- [Exercise]: Throughout the listing below, copy each line containing "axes".

- [Recorded data]:
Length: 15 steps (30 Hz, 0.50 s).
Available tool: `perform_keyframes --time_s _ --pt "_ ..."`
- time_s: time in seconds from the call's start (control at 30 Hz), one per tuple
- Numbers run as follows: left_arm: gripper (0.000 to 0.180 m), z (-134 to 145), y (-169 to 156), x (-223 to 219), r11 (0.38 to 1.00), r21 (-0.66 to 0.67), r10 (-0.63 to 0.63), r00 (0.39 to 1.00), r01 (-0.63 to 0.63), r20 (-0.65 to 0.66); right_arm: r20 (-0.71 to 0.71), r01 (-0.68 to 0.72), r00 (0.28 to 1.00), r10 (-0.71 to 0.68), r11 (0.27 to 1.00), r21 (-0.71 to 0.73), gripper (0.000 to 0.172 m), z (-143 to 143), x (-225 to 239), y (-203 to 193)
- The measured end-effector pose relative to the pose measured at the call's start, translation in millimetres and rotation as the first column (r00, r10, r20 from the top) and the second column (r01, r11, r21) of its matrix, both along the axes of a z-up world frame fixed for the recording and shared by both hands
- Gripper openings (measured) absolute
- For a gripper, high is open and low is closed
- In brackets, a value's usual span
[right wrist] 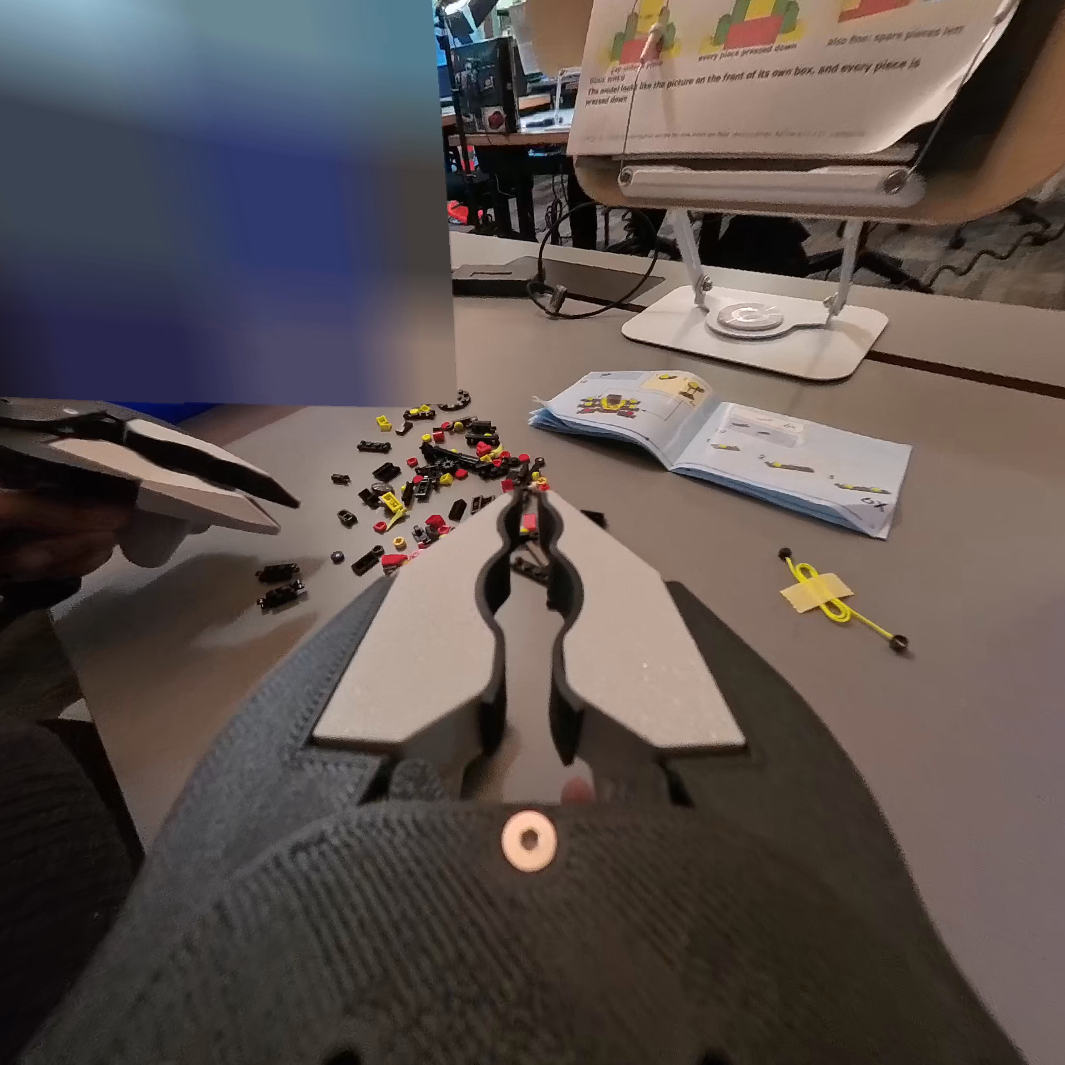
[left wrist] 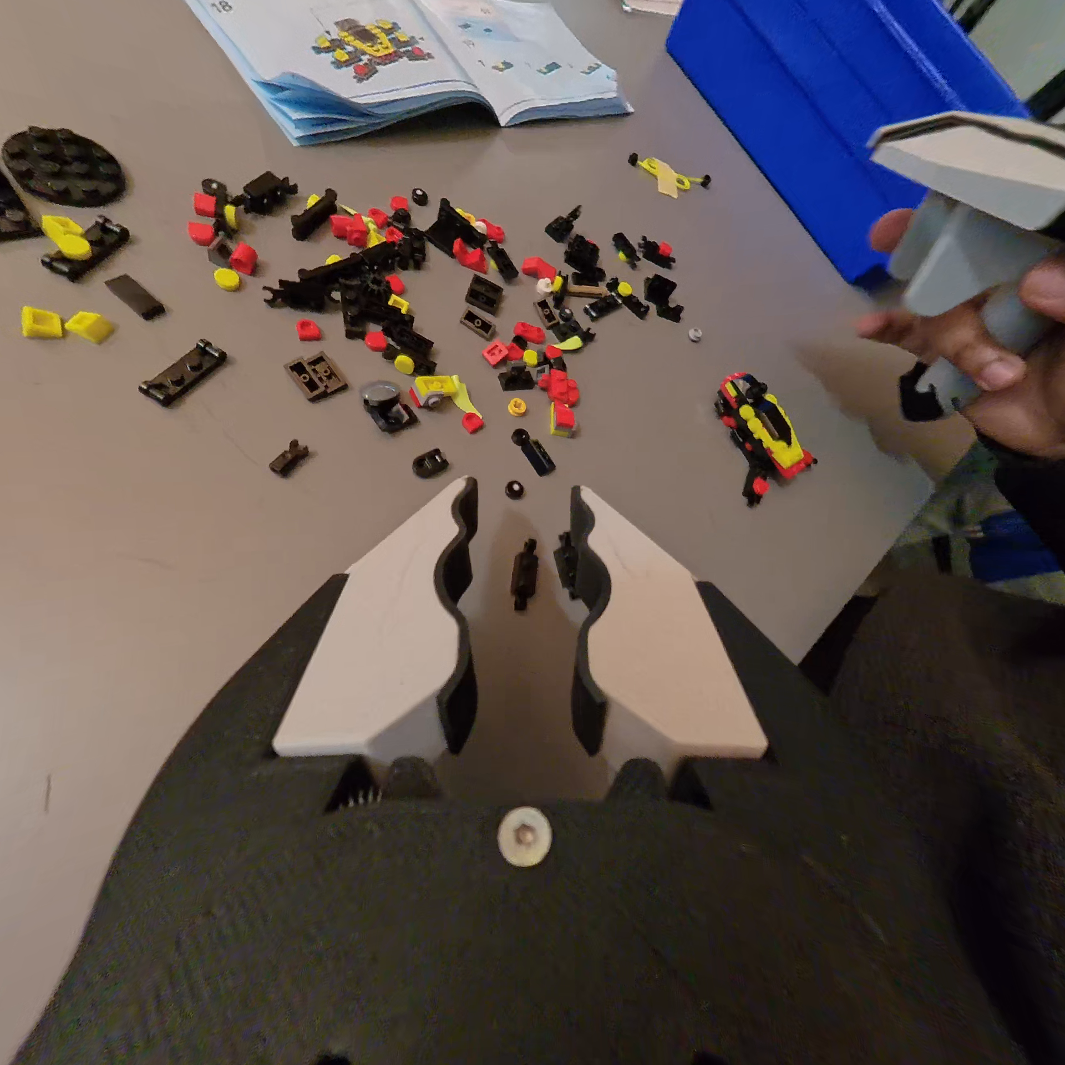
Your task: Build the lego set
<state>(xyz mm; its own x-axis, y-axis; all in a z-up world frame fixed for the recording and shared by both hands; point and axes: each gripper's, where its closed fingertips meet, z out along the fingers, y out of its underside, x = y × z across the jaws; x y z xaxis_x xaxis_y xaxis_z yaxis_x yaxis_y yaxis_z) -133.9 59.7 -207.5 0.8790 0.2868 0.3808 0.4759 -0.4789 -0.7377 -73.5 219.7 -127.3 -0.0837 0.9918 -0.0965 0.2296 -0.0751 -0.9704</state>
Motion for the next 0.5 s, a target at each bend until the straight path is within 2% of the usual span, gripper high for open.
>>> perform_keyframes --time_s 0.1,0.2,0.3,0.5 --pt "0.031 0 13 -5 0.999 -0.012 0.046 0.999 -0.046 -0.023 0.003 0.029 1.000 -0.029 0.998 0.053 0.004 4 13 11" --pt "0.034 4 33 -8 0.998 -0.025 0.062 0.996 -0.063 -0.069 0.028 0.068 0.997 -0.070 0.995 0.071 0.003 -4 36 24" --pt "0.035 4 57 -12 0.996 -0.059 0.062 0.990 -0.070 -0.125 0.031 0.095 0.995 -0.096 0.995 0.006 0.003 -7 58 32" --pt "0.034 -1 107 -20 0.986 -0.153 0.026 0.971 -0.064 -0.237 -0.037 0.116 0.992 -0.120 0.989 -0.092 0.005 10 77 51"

- [Reply]:
- The measured end-effector pose relative to the pose measured at the call's start, translation in millimetres and rotation as the first column (r00, r10, r20 from the top) and the second column (r01, r11, r21) of its matrix, both along the axes of a z-up world frame fixed for the recording and shared by both hands
<state>(xyz mm; its own x-axis, y-axis; all in a z-up world frame fixed for the recording and shared by both hands; point and axes: each gripper's, where its closed fingertips meet, z out along the fingers, y out of its underside, x = y × z across the jaws; x y z xaxis_x xaxis_y xaxis_z yaxis_x yaxis_y yaxis_z) -133.9 59.7 -207.5 0.8790 0.2868 0.3808 0.4759 -0.4789 -0.7377 -73.5 219.7 -127.3 -0.0837 0.9918 -0.0965 0.2296 -0.0751 -0.9704</state>

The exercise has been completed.